→ **Description of the task**: How many lines below hold the string "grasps"? Report that number alone.

Content starts

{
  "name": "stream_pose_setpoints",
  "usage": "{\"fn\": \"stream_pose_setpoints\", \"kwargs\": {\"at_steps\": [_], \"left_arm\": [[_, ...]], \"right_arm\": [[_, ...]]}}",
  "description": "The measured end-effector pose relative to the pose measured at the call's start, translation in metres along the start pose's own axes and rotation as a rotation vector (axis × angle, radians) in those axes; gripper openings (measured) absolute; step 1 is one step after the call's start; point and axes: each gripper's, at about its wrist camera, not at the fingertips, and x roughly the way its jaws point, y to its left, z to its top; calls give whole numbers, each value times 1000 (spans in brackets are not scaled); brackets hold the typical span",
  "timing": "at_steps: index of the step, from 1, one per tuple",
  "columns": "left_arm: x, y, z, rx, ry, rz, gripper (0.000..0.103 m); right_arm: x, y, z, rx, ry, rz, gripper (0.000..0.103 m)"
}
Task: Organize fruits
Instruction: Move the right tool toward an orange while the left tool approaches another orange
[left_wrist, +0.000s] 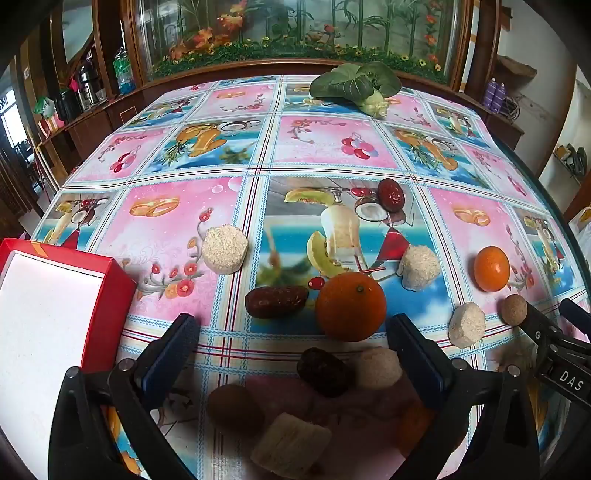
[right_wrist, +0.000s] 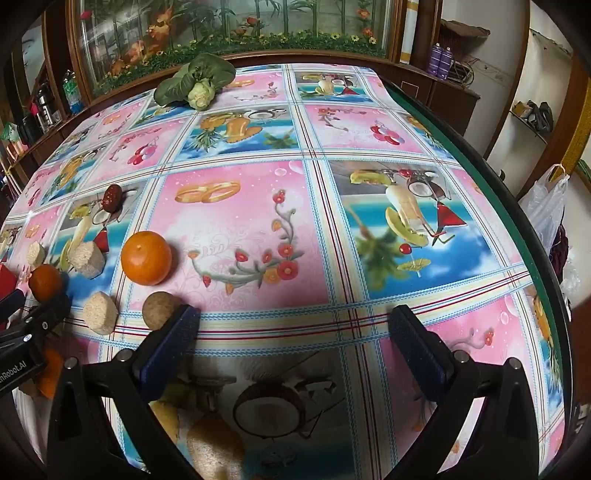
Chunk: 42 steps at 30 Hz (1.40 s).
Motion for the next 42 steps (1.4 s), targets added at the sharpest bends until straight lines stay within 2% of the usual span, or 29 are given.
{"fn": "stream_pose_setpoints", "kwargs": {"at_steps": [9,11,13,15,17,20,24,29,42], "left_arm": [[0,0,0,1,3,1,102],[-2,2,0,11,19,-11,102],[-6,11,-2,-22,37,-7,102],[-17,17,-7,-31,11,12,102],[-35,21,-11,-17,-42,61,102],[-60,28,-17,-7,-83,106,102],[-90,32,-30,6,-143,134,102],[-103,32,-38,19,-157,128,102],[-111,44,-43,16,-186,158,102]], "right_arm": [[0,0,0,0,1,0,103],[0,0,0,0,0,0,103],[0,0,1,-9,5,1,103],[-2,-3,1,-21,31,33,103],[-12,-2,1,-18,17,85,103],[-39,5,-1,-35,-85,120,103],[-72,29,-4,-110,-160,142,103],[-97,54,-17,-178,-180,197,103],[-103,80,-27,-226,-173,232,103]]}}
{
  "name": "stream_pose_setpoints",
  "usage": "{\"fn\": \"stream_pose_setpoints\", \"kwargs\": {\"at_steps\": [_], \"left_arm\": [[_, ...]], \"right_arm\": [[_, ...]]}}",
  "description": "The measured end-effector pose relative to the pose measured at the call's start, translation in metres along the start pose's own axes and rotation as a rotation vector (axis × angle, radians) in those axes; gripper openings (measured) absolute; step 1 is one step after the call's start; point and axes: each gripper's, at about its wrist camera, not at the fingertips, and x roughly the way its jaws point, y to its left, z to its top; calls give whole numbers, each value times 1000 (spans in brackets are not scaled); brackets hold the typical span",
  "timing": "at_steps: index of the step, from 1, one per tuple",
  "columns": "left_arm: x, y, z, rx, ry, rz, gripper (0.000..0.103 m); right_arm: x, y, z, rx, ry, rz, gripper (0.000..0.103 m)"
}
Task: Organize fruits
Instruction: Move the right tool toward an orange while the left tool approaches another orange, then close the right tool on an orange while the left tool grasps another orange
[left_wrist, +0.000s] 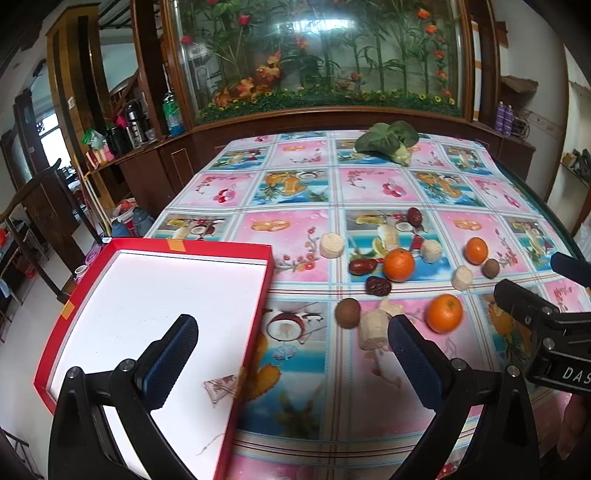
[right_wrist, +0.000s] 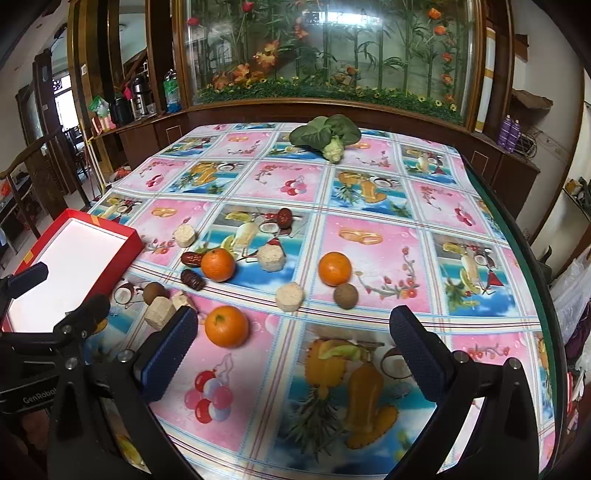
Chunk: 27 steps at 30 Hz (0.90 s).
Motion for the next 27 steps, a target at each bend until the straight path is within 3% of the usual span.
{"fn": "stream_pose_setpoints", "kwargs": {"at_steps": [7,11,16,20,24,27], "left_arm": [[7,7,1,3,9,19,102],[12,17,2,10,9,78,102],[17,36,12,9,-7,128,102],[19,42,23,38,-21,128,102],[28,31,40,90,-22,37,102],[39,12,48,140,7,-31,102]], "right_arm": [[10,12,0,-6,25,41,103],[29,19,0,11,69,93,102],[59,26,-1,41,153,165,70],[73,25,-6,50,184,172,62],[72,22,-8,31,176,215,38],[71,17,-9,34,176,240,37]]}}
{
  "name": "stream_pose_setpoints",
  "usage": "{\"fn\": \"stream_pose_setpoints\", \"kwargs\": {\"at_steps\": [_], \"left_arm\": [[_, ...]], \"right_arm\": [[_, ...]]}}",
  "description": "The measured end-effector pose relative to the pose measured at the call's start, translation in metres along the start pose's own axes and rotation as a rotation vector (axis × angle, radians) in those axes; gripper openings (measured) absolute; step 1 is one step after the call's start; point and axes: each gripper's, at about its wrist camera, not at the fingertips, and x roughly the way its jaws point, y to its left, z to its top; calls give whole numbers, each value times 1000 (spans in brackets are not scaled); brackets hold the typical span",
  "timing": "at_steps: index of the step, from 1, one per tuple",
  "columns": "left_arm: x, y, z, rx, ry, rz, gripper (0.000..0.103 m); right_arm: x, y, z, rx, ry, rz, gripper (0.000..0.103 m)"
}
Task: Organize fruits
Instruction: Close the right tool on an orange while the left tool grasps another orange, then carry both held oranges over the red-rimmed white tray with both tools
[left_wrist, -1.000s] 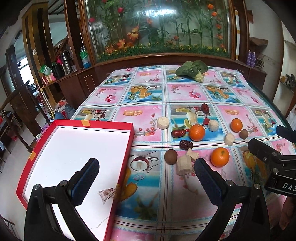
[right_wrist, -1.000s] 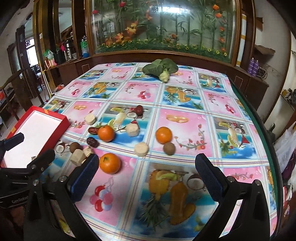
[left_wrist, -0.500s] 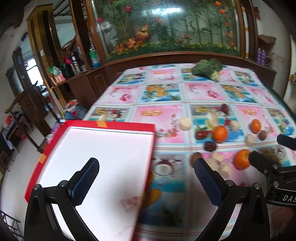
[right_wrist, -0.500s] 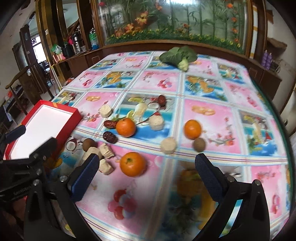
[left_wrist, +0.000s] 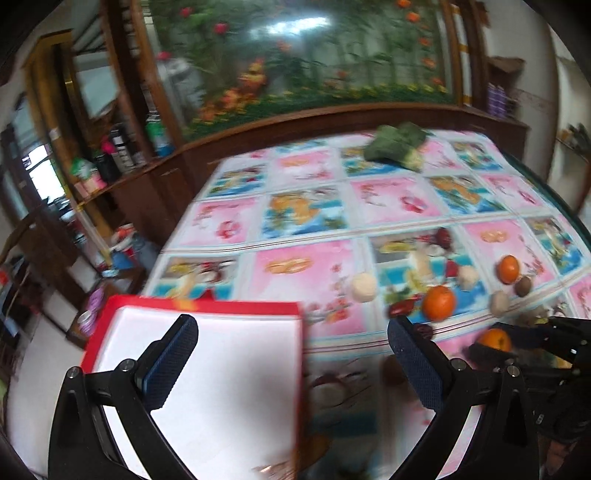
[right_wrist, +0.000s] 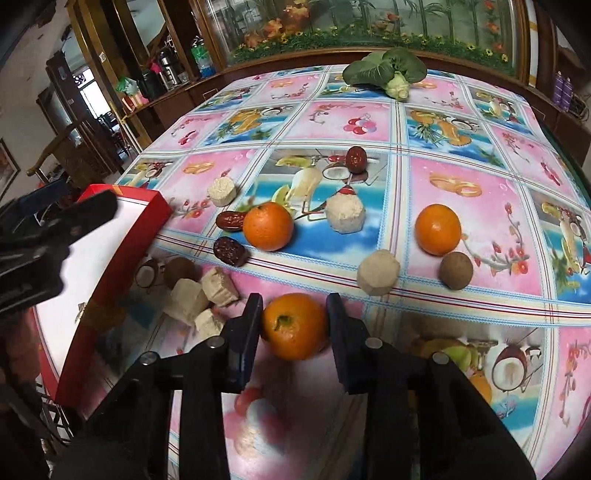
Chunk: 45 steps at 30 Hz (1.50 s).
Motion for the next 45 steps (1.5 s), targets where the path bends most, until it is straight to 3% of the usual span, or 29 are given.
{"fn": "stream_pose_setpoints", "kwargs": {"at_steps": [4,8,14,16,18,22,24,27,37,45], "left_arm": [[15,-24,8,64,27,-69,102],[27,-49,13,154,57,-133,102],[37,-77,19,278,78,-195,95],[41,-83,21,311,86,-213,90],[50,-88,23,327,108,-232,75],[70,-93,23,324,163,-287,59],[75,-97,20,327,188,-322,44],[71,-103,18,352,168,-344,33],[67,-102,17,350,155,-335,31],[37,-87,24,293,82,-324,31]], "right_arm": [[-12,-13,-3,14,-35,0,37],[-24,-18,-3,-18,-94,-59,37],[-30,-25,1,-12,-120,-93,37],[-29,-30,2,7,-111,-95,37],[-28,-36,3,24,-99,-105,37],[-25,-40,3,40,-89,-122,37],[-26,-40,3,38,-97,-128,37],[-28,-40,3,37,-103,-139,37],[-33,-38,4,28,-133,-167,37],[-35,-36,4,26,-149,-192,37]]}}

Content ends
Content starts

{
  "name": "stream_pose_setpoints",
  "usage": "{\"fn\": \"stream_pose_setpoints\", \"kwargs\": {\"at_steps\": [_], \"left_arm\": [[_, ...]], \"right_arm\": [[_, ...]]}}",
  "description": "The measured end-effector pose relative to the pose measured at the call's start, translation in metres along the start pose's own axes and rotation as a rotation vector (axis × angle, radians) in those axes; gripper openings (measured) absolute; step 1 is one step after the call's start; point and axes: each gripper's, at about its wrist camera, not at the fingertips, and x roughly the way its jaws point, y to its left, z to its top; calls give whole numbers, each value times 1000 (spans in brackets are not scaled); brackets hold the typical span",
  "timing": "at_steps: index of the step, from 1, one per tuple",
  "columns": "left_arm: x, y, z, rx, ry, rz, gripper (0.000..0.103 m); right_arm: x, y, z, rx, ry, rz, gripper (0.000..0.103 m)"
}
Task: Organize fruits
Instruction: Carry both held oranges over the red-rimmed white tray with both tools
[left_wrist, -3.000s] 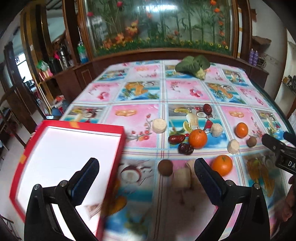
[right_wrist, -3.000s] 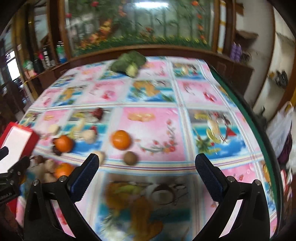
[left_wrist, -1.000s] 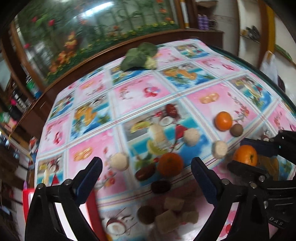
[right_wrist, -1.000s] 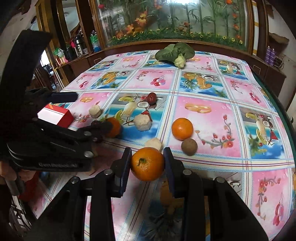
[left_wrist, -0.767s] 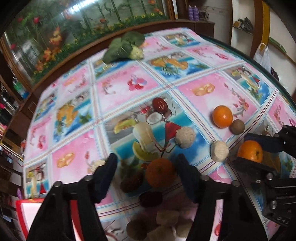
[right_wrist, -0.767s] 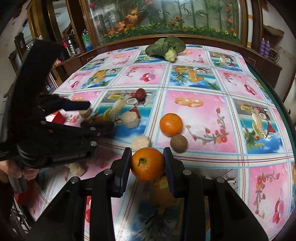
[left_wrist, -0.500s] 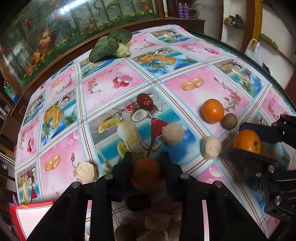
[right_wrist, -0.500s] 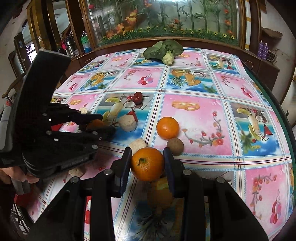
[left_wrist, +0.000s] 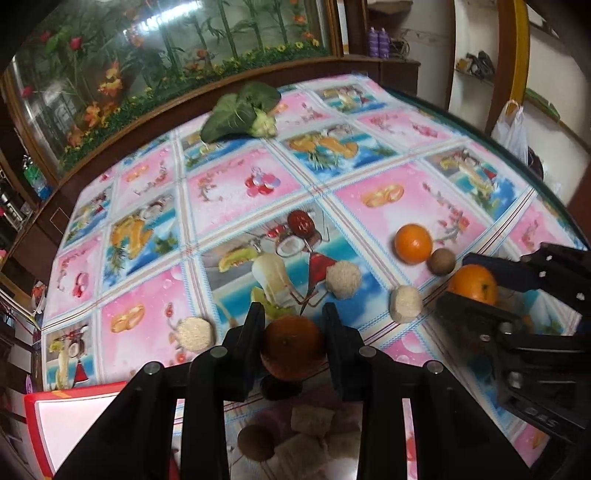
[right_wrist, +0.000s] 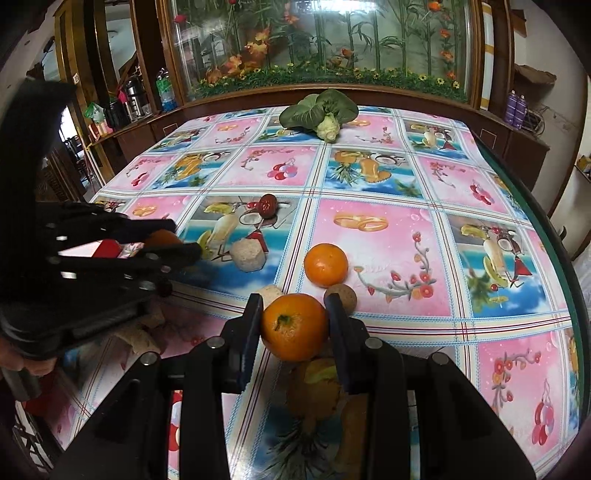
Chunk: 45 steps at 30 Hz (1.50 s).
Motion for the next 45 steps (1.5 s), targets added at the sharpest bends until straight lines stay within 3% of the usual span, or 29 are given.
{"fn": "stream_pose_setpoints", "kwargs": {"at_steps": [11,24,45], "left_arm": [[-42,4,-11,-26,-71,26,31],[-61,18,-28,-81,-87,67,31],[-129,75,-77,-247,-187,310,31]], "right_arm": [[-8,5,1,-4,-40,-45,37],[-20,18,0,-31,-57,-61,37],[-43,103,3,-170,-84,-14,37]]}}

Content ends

→ **Output for this exercise**: 2